Finance and Capital Lease Obligations. Finance and capital lease obligations relate primarily to superstores subject to sale-leaseback transactions that did not qualify for sale accounting, and therefore, are accounted for as financings. The leases were structured at varying interest rates and generally have initial lease terms ranging from 15 to 20 years with payments made monthly. Payments on the leases are recognized as interest expense and a reduction of the obligations. We have not entered into any sale-leaseback transactions since fiscal 2009.

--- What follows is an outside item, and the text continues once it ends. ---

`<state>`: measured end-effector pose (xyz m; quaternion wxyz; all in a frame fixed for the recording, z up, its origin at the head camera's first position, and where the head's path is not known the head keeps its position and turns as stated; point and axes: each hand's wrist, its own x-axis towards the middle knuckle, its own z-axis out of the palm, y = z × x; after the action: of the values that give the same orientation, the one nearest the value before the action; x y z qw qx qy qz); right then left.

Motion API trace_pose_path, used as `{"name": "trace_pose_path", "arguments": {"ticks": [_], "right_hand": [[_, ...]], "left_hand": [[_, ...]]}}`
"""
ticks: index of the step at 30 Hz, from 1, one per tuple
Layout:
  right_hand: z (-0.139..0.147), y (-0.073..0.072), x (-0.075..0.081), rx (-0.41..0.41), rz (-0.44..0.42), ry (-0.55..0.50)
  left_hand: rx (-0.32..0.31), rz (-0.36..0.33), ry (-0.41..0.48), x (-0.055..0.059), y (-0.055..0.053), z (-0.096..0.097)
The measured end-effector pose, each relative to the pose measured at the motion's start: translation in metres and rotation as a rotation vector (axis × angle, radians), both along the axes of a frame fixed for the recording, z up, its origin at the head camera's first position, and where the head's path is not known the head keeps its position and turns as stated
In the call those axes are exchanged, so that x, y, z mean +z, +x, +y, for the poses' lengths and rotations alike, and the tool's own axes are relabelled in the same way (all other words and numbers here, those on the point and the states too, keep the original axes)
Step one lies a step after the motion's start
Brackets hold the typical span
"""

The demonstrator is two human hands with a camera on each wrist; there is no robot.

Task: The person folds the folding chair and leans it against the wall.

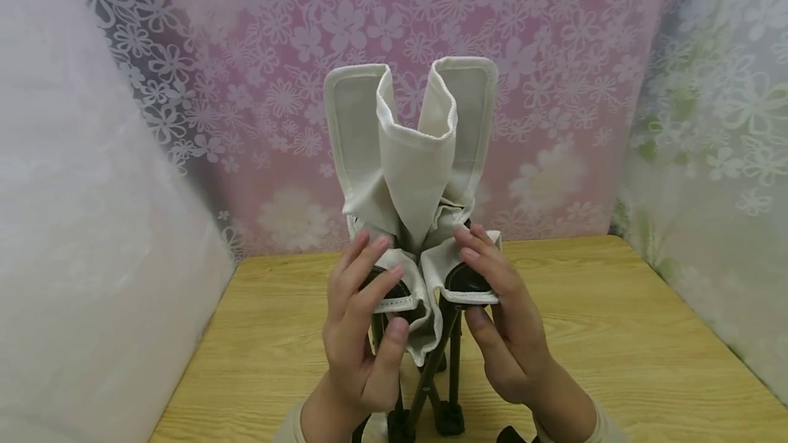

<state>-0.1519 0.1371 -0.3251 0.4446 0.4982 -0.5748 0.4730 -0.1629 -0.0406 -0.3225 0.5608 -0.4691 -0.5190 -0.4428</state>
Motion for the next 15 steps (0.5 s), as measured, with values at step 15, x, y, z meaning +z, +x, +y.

Non-Recourse Notes Payable. The non-recourse notes payable relate to auto loan receivables funded through term securitizations and our warehouse facilities. The timing of principal payments on the non-recourse notes payable is based on principal collections, net of losses, on the securitized auto loan receivables. The current portion of non-recourse notes payable represents principal payments that are due to be distributed in the following period.
As of May 31, 2014, $6.66 billion of non-recourse notes payable was outstanding related to term securitizations. These notes payable accrue interest at fixed rates and have scheduled maturities through November 2020, but may mature earlier or later, depending upon the repayment rate of the underlying auto loan receivables.
As of May 31, 2014, $964.0 million of non-recourse notes payable was outstanding related to our warehouse facilities. The combined warehouse facility limit was $1.8 billion, and unused warehouse capacity totaled $836.0 million. In July 2014, we increased the limit of one of our warehouse facilities by an additional $300.0 million. Of the combined warehouse facility limit, $800.0 million will expire in August 2014 and $1.3 billion will expire in February 2015. The return requirements of the warehouse facility investors could fluctuate significantly depending on market conditions. At renewal, the cost, structure and capacity of the facilities could change. These changes could have a significant impact on our funding costs.
See Notes 2 and 4 for additional information on the related securitized auto loan receivables.
Financial Covenants. The credit facility agreement contains representations and warranties, conditions and covenants. We must also meet financial covenants in conjunction with certain of the sale-leaseback transactions. Our securitization agreements contain representations and warranties, financial covenants and performance triggers. As of May 31, 2014, we were in compliance with all financial covenants and our securitized receivables were in compliance with the related performance triggers.